In some respects, that is an accurate picture. Mr Zuma was recently re-elected to lead the ANC for a second term, with his main challengers falling by the wayside one by one until he was left to romp to a reasonably comfortable victory. Many party members may still harbour misgivings about his leadership, but in the absence of a convincing alternative they have thrown their weight behind him.
Having tycoon Cyril Ramaphosa in his corner as deputy president is clearly a boon — the former National Union of Mineworkers general secretary is a canny politician whose influence and communication skills were already to be seen in the ANC’s charm offensive in Durban before Mr Zuma’s address.
With ambivalent former deputy president Kgalema Motlanthe sidelined, firm ANC foes Tokyo Sexwale and Julius Malema smacked down, the ANC Youth League tamed and another five-year term as president of the party — and, almost certainly, the country — in the bag, Mr Zuma is indeed on a high.
The difficulty he and the ANC face is maintaining this momentum. The crest of a wave is an exhilarating place to be, as long as you have the skill to avoid the rocks, and foresight to know to kick out before you hit the beach.
Charm, rhetoric and playing competing factional interests off against each other, not to mention a large dollop of luck, got Mr Zuma and the ANC through his first term. But it will not be enough for him, the party or SA to survive another five years without fracturing. SA is crying out for wise and decisive leadership to overcome the social and economic obstacles that lie ahead. The time for consulting and planning is over; the next five years must be about clear vision, coherent policy and efficient implementation.
Are Mr Zuma and the new ANC leadership up to the job? We have our doubts, not because there is a shortage of able individuals in the party’s upper echelons, but because the tripartite alliance is no longer capable of pulling in one direction. Over the next few years, the choice for ANC leaders will be between governing in a manner that allows the country to progress, or in a manner that maintains the unity of the alliance.
It is encouraging that both at the ANC’s electoral conference in Mangaung last month and in his weekend address in Durban, Mr Zuma placed great emphasis on the implementation of the National Development Plan and tackling the sticking points that have held up land reform and job creation.
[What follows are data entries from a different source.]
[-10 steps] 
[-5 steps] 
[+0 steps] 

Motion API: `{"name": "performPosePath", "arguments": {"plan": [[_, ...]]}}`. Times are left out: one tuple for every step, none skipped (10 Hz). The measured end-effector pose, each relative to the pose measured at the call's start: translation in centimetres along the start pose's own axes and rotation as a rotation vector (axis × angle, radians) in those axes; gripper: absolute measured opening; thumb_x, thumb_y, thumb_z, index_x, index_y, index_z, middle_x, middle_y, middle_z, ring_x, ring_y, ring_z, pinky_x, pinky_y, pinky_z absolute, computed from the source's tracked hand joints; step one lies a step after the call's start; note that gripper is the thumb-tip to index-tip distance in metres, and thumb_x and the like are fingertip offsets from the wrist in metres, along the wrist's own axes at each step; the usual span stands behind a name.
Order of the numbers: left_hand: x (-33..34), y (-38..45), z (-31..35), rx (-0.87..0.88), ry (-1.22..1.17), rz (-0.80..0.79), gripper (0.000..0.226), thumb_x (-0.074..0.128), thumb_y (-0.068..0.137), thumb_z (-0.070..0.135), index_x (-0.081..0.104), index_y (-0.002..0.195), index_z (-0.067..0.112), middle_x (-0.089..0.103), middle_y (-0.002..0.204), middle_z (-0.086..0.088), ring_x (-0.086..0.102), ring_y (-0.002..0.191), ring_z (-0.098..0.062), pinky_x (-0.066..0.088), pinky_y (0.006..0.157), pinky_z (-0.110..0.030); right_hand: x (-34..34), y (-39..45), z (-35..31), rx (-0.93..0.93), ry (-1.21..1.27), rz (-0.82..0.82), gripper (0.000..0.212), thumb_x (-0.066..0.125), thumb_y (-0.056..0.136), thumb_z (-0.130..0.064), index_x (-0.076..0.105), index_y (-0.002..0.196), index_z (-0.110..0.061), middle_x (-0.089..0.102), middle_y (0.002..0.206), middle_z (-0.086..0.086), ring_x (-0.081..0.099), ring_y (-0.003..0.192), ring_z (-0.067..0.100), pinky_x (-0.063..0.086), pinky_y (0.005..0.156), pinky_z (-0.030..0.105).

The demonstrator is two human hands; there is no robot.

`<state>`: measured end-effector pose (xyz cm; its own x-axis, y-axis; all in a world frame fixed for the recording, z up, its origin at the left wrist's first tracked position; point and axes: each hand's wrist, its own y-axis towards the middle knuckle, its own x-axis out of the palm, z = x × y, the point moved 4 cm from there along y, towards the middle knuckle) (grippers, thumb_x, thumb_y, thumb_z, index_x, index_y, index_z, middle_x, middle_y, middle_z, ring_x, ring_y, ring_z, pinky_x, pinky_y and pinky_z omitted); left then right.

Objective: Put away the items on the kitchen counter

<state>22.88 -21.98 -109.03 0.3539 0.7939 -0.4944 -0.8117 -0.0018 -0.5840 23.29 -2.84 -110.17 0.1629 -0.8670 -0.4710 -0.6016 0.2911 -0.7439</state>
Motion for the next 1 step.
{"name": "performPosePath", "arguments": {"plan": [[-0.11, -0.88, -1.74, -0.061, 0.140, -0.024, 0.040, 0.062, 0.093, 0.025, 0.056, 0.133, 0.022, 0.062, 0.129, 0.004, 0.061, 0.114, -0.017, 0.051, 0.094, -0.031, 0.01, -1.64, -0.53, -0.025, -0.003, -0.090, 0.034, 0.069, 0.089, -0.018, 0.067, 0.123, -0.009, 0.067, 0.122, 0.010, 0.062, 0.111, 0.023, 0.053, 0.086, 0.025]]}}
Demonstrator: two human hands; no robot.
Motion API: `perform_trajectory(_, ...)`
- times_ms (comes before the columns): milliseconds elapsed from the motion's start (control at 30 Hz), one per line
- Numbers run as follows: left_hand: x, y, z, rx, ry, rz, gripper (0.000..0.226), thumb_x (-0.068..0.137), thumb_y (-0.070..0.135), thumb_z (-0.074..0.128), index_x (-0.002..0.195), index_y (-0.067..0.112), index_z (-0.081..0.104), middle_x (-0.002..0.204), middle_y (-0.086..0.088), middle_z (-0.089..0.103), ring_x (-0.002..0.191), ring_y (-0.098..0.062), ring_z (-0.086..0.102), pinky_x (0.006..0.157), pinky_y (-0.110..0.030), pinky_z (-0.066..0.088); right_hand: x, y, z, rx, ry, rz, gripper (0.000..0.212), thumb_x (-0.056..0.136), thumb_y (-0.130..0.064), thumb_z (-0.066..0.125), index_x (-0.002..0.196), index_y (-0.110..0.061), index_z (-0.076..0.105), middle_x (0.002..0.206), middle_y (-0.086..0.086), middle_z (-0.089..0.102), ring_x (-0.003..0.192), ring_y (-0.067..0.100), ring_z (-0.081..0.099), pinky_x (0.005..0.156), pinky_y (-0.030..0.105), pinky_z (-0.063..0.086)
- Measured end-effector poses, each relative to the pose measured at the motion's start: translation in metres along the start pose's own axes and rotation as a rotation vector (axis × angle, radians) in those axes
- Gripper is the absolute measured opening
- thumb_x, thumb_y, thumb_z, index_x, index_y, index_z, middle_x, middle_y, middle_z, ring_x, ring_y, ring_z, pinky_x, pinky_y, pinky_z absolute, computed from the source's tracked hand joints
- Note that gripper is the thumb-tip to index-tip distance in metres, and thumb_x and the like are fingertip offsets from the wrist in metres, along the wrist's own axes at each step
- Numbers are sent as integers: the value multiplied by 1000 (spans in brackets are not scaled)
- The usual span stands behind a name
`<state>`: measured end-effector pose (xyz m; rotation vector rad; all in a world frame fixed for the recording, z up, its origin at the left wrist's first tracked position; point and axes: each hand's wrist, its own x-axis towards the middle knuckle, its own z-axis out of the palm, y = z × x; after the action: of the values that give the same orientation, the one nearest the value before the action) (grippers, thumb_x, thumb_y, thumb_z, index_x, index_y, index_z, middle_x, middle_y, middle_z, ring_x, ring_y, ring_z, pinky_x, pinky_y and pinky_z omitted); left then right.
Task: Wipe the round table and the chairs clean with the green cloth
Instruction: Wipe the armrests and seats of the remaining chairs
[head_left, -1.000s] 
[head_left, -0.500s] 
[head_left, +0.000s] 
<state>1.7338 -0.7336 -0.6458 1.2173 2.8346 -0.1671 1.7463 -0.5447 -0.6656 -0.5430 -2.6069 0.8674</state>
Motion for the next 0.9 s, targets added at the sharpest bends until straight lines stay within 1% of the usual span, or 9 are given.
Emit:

If Mr Ramaphosa is to be believed, Mr Zuma has been transformed since Mangaung from the Great Procrastinator to "Action Man".
We shall see. And so, too, will the investment community. Ratings agency Fitch downgraded SA’s long-term foreign currency credit rating on Thursday, citing a deterioration in the country’s economic growth that is likely to affect public finances and could worsen social and political tensions. It also noted a decline in SA’s competitiveness caused by wage settlements well above productivity increases, infrastructure constraints and a widening current account deficit.
The Treasury has said it is already addressing Fitch’s concerns and that the medium-term budget framework "demonstrates government’s unambiguous commitment to maintaining debt and expenditure growth within sustained levels". To be fair, the agency did place SA on a stable credit outlook, which indicates it was more of a warning shot to the powers that be than an alarm signal to investors.
Mr Zuma fought hard for his second term. Now that it is his, he had better be prepared to make it count, even if that means alienating political allies.